Cardiovascular Exercise

    Cardiovascular or aerobic exercise burns fat from all parts of your body, including the belly, legs and arms. The Centers for Disease Control and Prevention recommends a minimum of 150 minutes per week of moderate-intensity aerobic exercise to maintain your weight; longer duration or higher intensity is recommended for weight loss. Aerobic exercises you can do in the gym include using treadmills, elliptical trainers, stationary bicycles, stair-climbers and rowing machines. Many gyms also offer spinning, water aerobics, aerobic dance and other cardio classes.

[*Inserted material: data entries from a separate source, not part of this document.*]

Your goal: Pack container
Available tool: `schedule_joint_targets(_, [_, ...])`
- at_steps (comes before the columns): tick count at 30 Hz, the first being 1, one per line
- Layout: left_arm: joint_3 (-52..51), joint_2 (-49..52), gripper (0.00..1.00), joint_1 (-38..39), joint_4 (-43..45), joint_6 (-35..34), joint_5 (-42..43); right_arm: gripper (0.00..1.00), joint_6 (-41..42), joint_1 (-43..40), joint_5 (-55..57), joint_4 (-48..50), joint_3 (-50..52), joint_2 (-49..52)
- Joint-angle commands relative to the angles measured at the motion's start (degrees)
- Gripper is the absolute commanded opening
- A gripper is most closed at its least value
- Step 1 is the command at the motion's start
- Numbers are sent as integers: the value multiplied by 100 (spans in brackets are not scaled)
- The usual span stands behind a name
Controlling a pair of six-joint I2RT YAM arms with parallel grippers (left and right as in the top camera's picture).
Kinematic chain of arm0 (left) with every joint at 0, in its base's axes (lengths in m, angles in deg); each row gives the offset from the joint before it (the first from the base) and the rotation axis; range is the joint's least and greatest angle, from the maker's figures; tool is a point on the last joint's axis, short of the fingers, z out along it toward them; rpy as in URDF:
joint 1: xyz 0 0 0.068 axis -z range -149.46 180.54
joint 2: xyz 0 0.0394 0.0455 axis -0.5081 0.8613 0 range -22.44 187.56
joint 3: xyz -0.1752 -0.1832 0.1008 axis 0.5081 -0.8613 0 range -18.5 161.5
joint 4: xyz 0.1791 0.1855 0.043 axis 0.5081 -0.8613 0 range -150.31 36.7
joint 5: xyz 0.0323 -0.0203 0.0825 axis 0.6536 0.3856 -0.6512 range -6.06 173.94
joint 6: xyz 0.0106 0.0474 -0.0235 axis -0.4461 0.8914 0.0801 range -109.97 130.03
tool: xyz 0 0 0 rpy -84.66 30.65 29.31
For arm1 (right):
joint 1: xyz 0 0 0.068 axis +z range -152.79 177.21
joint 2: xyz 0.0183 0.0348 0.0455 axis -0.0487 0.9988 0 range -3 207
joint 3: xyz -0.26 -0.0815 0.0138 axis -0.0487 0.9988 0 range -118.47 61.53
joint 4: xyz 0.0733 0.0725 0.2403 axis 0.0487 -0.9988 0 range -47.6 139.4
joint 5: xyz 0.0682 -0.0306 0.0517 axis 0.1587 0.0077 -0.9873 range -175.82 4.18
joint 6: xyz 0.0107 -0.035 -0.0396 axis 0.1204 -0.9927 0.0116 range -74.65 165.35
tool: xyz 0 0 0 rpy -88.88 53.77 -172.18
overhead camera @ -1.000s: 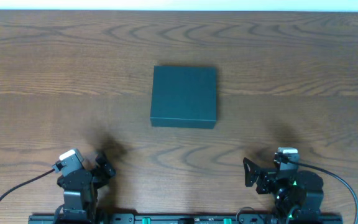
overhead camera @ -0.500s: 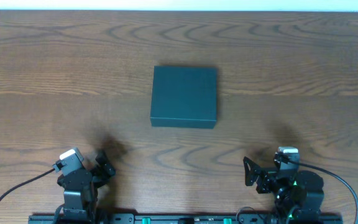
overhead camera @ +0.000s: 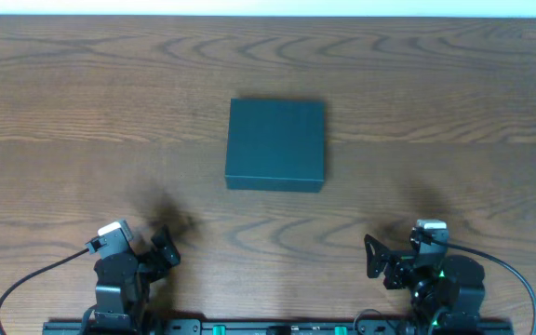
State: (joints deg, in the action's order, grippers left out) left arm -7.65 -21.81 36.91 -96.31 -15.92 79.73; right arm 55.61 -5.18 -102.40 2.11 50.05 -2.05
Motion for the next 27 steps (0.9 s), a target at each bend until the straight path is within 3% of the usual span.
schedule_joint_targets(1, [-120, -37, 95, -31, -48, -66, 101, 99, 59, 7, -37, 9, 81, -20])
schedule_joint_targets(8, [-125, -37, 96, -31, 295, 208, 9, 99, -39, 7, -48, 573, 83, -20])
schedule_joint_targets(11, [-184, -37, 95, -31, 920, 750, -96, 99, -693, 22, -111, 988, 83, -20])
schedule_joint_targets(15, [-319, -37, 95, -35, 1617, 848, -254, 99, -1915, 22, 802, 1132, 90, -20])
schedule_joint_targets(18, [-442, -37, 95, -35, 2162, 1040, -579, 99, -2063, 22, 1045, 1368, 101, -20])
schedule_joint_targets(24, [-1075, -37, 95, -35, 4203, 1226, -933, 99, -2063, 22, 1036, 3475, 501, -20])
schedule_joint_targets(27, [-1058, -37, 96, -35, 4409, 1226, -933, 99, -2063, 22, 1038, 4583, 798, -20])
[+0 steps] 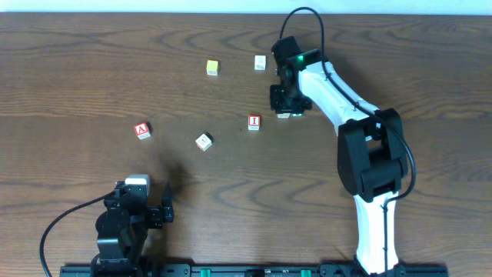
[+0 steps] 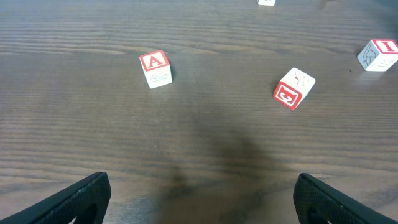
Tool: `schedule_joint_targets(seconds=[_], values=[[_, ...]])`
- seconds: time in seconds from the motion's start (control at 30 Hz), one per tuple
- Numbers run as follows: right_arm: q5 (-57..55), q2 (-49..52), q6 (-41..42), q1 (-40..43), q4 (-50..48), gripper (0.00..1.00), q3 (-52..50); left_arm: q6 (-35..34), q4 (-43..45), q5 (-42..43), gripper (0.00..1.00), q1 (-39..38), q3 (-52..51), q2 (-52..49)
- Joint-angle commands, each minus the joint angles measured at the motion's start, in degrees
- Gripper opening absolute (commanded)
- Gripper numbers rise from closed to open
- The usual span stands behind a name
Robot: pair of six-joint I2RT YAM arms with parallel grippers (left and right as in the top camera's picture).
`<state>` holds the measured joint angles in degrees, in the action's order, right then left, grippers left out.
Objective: Spell out Ai2
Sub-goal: 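Place the blue 2 block right of the red I block, release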
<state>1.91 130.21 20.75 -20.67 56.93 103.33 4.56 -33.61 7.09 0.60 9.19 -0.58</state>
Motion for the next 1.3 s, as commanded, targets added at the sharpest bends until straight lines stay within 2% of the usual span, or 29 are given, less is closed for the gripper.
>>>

    To lose fat, you need to expend more calories than you ingest. Moderate-intensity exercises, which cause you to breathe slightly faster than normal and break a light sweat but still be able to talk comfortably, burn approximately 300 calories an hour. Vigorous activities during which you are breathing hard, sweating and can talk only in short phrases can burn at least 450 to 600 calories an hour. Although increasing intensity burns calories faster, working out at a comfortable pace you can maintain for a longer period can be more effective and safer in the long run than over-exerting yourself. For maximum calorie burn, work at a pace you can sustain for a 15- to 30-minute workout. Add high-intensity intervals of two to five minutes into your normal cardio workout for extra fat burning. Don't use exercise as an excuse for unhealthy eating. A latte and a muffin can replace all of the calories your burned off in an hour in the gym.

Abdominal Exercises

    The two major muscle groups affecting the appearance of your belly are the rectus abdominis, the muscle running along the front of your stomach area, and the obliques, the muscles running along your sides. According to a study sponsored by the American Council on Exercise, the most effective exercises for the rectus abdominis are the bicycle maneuver, captain's chair and exercise ball crunches. The best exercises for the obliques are the captain's chair, bicycle maneuver and reverse crunches.

Leg Exercises

    Many different exercises can tone your thighs and calves. Compound exercises such as squats, lunges, leg presses and side lunges firm multiple thigh muscles simultaneously. Thigh abductor machines work the outer thigh muscles and thigh adductor machines focus on the inner thighs. Use leg curl machines to firm up the hamstrings, which run along the backs of your thighs, and calf raise machines for toning calves.

Arm Exercises

    The two main muscle groups in your upper arms are the biceps, which are used in pulling motions, and triceps, used in pushing motions. Work the biceps with compound exercises such as lat pulldowns and seated rows or isolation exercises such as preacher and dumbbell curls. The triceps muscle runs along the bottom of the arm, where many women develop the flab that makes sleeveless dresses a major embarrassment. Firm the underarm area with compound exercises including chest or bench presses and dips or isolation exercises including triceps extensions and triceps pushdowns.